Hospital occupancy had fallen due to a combination of fewer “medically fit” patients remaining in hospital, different admission and discharge thresholds, improvement in pathways within hospital and reduction in elective surgery, said the document.
“This illustrates that delayed transfers of care and the resulting exit block is not an insoluble problem and can be fixed where there is a political, financial, managerial and clinical will,” it said.
Dr Henderson said it was vital lessons were learned from the Covid-19 response which had seen a rapid expansion of bed capacity and a “breaking down of barriers” that had seen “different parts of the hospital working better together than ever before”.
She also highlighted changes to discharge practices, better use of same day emergency care and the NHS 111 service.
“All this has resulted in a much more responsive emergency care system,” she said.
She went on to stress that emergency departments must return to their core purpose – the rapid assessment and stabilisation of seriously ill and injured patients.
“They can no longer be used to cover where community, ‘out of hours’, or specialist care has struggled to cope,” she said.
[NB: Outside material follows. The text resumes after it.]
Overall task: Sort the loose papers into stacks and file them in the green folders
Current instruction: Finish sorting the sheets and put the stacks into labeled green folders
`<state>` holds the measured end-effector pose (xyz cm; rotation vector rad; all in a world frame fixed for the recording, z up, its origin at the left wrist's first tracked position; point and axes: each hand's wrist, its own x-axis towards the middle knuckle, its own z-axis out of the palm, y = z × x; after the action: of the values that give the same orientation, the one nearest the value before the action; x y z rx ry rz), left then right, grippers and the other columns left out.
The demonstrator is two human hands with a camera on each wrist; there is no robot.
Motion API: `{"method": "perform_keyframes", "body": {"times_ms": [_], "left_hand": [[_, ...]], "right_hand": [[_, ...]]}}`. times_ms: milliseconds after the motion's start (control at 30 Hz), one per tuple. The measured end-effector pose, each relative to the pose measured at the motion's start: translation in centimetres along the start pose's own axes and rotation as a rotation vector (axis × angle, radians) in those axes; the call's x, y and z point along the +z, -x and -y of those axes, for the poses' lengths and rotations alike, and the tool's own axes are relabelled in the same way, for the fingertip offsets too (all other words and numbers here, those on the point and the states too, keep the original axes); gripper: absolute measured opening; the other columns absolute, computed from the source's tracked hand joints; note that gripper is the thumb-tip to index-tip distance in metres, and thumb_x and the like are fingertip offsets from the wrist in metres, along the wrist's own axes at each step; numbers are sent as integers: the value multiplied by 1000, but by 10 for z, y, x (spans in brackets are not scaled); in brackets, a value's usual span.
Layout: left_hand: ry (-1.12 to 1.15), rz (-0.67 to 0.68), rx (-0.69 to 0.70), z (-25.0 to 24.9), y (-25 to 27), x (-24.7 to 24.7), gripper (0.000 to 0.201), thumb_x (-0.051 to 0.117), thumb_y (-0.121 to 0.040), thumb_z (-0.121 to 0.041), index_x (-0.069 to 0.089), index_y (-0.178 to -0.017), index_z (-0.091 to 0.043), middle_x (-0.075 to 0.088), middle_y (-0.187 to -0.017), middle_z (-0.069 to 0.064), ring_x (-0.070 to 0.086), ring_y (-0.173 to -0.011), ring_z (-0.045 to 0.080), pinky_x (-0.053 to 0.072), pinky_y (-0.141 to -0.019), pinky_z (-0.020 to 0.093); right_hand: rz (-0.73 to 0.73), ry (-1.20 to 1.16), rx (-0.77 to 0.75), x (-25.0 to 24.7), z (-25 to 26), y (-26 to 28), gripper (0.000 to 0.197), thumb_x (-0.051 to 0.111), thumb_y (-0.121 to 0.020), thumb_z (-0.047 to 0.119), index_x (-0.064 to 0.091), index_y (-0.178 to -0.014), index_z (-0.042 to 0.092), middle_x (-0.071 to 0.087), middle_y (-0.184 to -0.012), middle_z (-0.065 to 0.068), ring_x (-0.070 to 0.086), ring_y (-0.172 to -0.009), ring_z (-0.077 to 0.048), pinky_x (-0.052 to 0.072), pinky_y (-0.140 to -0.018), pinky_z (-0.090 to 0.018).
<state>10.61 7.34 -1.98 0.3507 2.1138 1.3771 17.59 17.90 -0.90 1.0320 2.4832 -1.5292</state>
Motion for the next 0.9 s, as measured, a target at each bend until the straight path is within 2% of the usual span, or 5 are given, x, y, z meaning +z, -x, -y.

However, she acknowledged this would require leadership at national, regional and local level and changes in the behaviour of the public and within the wider health system including increased investment in primary care and social services.
The NHS Confederation, which represents healthcare organisations, agreed it was important to seize the opportunity to make major improvements to the way services were planned, commissioned and delivered.
“We have seen significant improvements in the way emergency care has been managed in recent weeks but we know the numbers of patients going to their local A&E will ramp up again,” said Dr Layla McCay, director at the NHS Confederation.
“We need to capture the innovations we have seen, such as establishing mental health crisis helpline services and increasing ‘hear and treat’ and ‘see and treat services’ by ambulance staff which means fewer people need to be taken to hospital by ambulance,” she added.
The NHS Confederation is encouraging nurses and others to discuss the future of health and social care on social media using the hashtag #NHSReset.
“We will need to build on the integration of primary care, community services and urgent and emergency services we have seen over recent weeks,” said Dr McCay.
“The challenge will be to make sure that these new services or ways of working are safe for patients and produce the clinical outcomes we want to see,” she added.